__What this task involves__: Please copy, with no word changed, only the run of lines that opens with the line containing "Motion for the" and closes with the last line below.

__Data shown__:
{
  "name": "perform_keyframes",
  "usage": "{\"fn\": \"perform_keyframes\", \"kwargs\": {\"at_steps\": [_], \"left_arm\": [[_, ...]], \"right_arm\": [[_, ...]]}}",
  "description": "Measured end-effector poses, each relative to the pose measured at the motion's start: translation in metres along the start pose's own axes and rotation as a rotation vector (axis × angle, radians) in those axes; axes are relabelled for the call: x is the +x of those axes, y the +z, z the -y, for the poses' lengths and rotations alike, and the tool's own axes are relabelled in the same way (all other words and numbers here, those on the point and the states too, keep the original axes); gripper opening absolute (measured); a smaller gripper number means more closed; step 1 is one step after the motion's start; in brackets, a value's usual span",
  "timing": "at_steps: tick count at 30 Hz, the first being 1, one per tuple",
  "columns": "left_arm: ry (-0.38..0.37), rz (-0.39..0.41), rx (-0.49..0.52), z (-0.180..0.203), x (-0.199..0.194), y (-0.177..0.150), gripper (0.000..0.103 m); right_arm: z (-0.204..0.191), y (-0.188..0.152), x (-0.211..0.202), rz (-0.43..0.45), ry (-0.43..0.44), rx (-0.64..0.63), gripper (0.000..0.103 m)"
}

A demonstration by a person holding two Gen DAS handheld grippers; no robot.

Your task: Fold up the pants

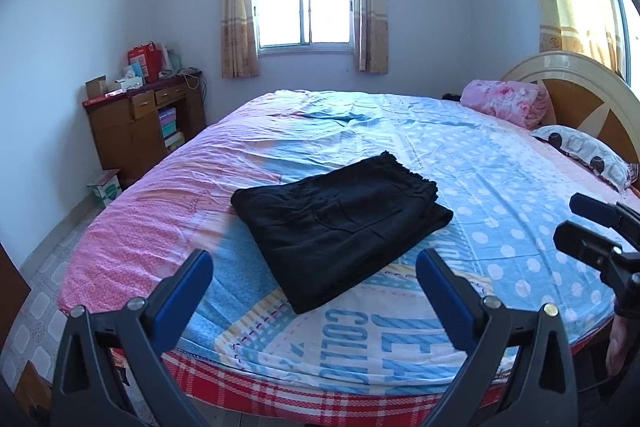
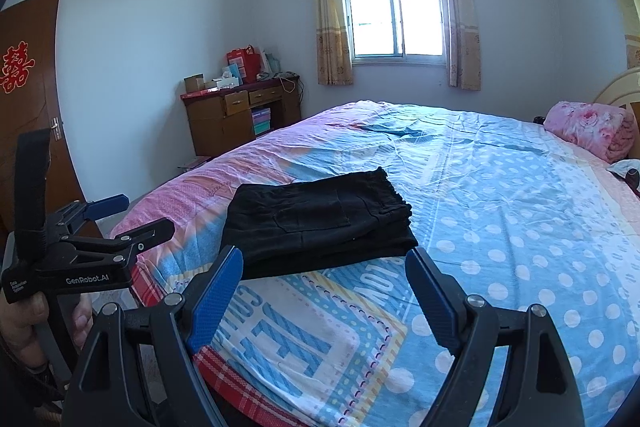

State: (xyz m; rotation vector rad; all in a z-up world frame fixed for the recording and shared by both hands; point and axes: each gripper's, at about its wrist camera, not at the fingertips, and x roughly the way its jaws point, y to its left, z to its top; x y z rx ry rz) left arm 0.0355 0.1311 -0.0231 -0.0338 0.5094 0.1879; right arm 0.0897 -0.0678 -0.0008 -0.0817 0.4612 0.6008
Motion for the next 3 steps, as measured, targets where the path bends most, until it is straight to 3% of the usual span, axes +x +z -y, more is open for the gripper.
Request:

__Exercise response__:
Motion for the next 3 steps, as measured, targets where the path bends most, until it is straight to 3% of the usual span, axes +x +z -y, more is open for the gripper.
Request:

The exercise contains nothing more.